I've noticed recently that we've had a few people wanting to know more about families who do this. Most of you will know thats what my family does, Lynn on here also has a commuting husband - in other words, we send em over to England to earn money so that we can spend it.

This idea works well if you plan it fairly carefully and is a good "halfway house" before throwing yourself totally at a new country. 

Its sensible to keep your UK house and rent it out, thereby covering the mortgage there or helping with the costs here.

Rent in Spain so that you have flexibility should there be a crisis or it isnt how you thought.

Live near an airport both ends. Otherwise it can become quite stressy if either end involves a long car journey. Also make sure that the airports both ends are good ones that do several airlines, several flights and at a good price (we very often get "free" flights). Gatwick to Málaga use Aer LIngus, Monarch and easyjet mainly and a browse on the internet every so often will reveal some real cheapies!!!

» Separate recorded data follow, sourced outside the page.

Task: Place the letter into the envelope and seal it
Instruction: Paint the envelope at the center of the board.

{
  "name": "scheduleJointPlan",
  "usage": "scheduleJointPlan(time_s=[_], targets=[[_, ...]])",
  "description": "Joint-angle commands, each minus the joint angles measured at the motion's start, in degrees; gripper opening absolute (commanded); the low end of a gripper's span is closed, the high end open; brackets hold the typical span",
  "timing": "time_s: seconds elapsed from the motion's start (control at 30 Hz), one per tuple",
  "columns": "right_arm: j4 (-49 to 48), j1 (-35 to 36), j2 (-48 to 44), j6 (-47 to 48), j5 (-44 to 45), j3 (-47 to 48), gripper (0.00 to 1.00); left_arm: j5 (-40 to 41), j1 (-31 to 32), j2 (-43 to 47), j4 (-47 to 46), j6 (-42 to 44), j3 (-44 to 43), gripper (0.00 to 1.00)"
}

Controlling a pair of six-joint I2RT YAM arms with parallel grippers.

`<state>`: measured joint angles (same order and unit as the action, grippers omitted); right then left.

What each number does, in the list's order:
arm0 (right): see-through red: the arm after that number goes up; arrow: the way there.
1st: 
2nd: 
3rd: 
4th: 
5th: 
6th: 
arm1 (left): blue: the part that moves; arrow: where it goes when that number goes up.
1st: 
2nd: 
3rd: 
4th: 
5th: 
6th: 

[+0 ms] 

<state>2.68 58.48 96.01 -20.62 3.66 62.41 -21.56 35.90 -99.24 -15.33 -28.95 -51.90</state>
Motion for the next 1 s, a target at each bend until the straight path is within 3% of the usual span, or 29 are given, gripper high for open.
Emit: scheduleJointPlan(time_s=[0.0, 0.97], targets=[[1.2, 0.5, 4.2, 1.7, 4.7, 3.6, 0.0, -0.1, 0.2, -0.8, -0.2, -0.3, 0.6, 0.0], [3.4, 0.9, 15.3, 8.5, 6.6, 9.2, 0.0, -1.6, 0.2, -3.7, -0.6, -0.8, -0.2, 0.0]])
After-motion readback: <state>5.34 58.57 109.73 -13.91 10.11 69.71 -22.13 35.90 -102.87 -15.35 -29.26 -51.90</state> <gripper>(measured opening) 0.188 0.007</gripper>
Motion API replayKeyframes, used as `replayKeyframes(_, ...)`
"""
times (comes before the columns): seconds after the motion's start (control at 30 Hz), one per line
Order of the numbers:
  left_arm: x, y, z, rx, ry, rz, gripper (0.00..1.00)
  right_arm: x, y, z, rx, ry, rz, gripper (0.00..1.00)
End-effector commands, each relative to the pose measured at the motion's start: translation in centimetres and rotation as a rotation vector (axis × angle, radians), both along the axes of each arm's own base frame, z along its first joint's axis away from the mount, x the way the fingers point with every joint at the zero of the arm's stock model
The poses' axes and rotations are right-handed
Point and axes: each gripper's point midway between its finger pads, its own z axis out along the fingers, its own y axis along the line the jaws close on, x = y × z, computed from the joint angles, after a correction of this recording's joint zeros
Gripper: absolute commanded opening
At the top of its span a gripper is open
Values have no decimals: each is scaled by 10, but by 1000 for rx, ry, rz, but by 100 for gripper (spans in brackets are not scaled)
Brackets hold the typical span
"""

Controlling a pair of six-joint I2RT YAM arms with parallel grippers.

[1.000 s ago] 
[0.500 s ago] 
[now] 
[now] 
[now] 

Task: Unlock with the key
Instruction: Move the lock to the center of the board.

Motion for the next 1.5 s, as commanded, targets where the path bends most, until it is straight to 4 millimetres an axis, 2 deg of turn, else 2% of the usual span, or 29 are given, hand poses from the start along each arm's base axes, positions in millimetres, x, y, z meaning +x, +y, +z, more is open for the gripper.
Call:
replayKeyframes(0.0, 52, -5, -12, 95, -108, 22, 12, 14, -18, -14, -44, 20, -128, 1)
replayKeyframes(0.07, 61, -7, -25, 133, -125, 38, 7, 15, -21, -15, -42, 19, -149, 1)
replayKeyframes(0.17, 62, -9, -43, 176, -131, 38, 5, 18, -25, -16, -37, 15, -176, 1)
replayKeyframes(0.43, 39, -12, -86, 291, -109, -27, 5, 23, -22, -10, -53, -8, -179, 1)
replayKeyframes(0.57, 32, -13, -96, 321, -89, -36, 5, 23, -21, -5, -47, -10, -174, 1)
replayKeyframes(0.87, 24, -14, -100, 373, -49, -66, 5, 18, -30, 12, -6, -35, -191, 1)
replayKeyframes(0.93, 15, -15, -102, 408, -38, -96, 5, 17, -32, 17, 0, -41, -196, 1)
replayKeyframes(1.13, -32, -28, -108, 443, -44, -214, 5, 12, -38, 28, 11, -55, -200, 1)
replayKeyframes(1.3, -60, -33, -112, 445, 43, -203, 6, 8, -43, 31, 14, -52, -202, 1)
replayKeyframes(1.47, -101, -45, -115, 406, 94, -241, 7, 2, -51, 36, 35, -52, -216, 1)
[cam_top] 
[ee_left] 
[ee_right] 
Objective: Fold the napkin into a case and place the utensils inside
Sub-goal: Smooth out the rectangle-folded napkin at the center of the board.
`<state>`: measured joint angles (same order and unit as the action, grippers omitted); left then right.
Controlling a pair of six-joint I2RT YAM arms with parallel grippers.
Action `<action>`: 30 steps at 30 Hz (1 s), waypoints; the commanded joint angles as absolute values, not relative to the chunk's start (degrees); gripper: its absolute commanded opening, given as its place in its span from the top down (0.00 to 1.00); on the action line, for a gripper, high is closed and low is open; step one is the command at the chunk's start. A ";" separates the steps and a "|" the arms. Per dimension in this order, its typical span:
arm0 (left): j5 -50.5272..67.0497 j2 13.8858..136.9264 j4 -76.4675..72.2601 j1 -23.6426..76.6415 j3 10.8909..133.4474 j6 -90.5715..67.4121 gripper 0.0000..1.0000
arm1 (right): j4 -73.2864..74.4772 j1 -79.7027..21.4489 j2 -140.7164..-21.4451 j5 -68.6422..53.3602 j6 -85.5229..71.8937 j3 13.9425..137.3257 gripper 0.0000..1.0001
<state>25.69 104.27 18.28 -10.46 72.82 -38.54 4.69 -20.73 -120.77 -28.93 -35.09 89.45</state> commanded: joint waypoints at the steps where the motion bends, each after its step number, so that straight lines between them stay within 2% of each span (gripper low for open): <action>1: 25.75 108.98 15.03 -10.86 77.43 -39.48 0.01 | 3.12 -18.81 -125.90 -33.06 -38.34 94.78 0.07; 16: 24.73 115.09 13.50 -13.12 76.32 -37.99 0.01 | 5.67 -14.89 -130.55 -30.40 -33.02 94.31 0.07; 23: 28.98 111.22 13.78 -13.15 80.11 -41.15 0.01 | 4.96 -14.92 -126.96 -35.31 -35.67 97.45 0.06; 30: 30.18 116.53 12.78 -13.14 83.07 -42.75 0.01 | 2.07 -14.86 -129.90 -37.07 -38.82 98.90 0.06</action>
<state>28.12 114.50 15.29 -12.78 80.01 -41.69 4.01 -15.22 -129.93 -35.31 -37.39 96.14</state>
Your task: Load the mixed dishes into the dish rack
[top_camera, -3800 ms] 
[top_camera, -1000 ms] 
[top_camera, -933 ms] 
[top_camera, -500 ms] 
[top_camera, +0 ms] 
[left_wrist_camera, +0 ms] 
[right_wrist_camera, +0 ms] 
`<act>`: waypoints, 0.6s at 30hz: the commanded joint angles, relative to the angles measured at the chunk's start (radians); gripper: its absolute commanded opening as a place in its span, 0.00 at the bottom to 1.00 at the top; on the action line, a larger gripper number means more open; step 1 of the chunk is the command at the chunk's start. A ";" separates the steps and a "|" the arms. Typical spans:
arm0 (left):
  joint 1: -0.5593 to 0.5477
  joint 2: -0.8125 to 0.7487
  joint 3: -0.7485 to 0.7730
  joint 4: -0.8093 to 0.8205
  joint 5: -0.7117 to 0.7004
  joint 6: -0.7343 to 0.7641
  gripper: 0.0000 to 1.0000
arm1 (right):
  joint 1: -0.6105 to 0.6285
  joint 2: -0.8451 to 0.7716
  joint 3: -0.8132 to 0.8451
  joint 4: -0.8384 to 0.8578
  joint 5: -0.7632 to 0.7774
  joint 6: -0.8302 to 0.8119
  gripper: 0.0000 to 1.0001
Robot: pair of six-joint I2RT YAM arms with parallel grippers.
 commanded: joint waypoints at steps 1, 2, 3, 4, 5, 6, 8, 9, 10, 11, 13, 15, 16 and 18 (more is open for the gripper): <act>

Depending on your finances and ages of kids, I personally think that is maybe wise although not essential to put the kids into an international school, mainly cos if you change your mind its not a massive upheaval to their education.

All in all it has worked for us, it can be stressful when things go wrong (volcano!), you dont have the network of family around you (well Lynn does and I'm jealous lol), but I have found that we probably see more of my husband cos in the UK he worked 6 days a week til late and was only just home in time to see the kids go to bed. At least when he's here we have him here for several days/weeks and enjoy a lot of family time.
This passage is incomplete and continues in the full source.